Kossan is one of the largest producer of disposable latex and nitrile gloves in Malaysia, the second largest in the world. They export to over 190 countries. They are ISO 13485:2003, EN ISO 13485:2012, ISO 13485:2003-CMDCAS and ISO 9001:2008 certified[1] and is listed in Kuala Lumpur Stock Exchange.

Their revenue in 2017 was RM 1.96 billion and net profit was RM182.06 million.

In 2020, the COVID-19 global pandemic drove demands for rubber gloves. During this time, Kossan saw its stock value doubled. Kossan's founder, Dato' Lim Kuang Sia, became a new billionaire in Malaysia with a reported net worth of $1.1 billion. The company is also expanding its production line in Bidor, Perak since there is a surge on gloves demand.

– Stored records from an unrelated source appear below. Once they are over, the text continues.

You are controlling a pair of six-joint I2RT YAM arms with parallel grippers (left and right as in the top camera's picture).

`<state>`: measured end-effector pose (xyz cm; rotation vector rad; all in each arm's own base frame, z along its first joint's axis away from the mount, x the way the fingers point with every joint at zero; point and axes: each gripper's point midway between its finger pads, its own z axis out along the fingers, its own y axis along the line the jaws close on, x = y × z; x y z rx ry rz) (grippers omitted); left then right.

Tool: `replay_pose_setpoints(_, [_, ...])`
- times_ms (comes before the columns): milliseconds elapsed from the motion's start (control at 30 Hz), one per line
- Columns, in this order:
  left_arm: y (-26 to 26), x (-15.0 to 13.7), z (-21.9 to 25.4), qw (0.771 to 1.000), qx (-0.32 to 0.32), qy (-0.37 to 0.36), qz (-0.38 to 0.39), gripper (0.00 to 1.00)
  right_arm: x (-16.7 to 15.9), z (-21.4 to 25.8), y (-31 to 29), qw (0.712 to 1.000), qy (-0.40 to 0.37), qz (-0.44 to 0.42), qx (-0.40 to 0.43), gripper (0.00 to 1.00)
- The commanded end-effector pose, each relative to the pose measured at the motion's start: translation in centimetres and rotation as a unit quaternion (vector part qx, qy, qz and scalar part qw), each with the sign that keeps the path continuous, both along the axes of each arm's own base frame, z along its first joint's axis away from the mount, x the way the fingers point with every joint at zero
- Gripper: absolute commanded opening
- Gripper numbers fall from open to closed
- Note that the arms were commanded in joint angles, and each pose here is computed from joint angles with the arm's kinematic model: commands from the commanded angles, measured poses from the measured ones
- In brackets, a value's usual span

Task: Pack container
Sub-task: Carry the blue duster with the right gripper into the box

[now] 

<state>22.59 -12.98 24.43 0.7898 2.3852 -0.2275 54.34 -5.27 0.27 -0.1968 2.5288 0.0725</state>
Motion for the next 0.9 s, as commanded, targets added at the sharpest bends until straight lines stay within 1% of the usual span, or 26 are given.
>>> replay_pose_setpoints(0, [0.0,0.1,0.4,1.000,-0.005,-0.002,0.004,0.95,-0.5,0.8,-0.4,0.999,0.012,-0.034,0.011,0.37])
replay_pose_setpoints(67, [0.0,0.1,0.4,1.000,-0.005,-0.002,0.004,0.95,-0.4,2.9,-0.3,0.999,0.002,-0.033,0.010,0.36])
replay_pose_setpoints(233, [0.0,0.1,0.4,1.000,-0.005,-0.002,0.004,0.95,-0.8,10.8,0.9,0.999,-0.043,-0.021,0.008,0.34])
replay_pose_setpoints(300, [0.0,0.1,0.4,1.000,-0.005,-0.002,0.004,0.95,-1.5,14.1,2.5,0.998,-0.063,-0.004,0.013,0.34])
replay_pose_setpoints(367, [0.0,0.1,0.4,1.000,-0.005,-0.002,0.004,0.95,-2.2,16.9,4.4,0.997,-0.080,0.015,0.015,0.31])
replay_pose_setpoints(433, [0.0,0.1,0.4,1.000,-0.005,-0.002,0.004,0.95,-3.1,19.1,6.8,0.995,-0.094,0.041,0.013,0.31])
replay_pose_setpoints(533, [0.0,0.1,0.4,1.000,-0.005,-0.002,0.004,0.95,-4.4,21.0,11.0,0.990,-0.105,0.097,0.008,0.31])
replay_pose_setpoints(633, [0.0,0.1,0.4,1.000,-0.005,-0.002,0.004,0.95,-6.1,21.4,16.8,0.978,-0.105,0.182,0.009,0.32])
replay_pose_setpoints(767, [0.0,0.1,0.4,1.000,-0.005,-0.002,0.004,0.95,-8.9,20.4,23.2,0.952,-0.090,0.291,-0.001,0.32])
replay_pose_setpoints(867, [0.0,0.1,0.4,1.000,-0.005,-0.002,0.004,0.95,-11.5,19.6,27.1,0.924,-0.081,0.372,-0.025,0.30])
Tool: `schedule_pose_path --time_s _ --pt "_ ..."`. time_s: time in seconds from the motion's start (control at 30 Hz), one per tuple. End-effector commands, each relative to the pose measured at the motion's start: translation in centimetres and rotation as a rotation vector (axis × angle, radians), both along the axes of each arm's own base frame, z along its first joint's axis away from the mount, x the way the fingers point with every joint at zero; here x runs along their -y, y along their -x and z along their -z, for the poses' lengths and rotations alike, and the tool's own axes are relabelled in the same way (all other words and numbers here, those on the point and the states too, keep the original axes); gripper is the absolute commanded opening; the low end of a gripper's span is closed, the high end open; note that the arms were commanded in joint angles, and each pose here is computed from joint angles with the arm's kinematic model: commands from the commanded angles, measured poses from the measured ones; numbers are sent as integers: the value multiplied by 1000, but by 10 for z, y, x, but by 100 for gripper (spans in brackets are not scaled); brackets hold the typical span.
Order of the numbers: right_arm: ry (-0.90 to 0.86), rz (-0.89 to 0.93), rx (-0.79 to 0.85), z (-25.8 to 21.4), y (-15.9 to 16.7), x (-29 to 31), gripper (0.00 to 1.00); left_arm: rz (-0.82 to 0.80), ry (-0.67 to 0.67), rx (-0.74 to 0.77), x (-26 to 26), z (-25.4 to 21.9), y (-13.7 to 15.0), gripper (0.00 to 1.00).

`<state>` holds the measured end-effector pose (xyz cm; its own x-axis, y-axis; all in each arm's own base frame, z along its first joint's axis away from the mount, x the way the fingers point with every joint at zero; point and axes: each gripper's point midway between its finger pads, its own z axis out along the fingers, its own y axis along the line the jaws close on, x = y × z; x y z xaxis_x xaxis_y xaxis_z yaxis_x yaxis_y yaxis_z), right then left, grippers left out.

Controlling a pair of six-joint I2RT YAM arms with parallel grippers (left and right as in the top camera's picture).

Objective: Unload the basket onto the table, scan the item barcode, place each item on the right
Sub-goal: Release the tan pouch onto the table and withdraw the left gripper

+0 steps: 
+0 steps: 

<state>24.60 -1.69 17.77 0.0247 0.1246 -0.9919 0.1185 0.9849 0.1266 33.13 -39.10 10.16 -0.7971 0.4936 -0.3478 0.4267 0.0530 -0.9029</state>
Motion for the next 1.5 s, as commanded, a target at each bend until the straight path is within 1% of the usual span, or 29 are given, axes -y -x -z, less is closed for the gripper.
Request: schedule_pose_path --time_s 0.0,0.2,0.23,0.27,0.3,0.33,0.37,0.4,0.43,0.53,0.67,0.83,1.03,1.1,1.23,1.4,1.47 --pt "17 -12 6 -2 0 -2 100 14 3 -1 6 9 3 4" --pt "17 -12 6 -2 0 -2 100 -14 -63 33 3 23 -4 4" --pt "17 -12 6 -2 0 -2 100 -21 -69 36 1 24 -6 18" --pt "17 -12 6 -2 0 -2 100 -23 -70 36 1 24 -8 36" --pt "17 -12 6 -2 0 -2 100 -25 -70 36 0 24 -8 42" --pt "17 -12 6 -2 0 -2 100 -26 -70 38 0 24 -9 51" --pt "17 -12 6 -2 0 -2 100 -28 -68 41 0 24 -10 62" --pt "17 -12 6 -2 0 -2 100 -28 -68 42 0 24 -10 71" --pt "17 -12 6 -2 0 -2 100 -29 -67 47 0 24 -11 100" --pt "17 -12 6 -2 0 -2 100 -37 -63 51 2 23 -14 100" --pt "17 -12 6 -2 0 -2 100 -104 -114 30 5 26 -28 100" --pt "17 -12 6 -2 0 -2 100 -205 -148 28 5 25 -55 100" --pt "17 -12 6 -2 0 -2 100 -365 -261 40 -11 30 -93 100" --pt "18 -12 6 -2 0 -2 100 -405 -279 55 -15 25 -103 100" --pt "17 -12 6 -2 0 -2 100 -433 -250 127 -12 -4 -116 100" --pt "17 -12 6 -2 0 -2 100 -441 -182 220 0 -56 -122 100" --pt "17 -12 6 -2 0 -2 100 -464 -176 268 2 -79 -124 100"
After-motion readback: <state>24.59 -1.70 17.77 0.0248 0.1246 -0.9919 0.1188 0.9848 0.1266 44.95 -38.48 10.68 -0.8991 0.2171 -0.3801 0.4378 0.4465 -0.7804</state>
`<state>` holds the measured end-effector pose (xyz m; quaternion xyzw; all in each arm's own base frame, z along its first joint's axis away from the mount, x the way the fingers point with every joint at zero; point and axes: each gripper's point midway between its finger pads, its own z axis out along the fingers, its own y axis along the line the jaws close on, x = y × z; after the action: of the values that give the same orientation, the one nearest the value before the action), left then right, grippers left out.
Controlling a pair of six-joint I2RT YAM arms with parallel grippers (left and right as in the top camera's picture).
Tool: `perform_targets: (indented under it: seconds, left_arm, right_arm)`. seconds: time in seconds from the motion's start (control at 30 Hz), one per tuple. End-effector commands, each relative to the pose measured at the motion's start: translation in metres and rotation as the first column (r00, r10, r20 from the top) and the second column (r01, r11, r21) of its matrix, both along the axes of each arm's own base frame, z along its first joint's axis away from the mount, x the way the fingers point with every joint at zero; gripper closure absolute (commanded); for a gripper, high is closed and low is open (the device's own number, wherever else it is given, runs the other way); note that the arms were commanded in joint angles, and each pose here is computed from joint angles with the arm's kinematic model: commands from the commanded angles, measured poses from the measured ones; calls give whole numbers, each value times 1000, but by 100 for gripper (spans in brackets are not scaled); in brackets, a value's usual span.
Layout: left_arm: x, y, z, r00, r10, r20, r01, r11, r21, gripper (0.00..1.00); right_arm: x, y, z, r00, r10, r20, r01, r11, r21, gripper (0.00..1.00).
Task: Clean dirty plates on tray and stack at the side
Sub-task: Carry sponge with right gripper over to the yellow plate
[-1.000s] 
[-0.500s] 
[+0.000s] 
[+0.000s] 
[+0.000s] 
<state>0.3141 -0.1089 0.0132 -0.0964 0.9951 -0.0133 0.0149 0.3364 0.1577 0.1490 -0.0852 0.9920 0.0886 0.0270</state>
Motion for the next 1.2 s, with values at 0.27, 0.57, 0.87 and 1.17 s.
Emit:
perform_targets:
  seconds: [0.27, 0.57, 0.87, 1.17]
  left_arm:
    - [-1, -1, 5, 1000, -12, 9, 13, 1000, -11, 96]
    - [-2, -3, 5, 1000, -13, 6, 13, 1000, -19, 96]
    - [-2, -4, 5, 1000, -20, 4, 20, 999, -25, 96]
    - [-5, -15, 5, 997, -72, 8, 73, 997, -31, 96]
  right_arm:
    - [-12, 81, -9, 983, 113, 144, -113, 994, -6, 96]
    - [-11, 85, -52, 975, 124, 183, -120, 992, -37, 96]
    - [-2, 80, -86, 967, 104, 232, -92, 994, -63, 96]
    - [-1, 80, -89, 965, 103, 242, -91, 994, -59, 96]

In November 2020, the company donated a total of RM50 million to the Government's COVID-19 fund set up to battle the pandemic.

KOSSAN has to-date an annual gloves production capacity of 32 billion pieces and a compounding capacity of technical rubber products exceeding 10,000 metric tonne per annum.

== Partnerships ==
In 2017, the subsidiary of KRI, Doshin Rubber Products entered into a partnership with Universiti Teknologi MARA for mutual sharing of resources and expertise.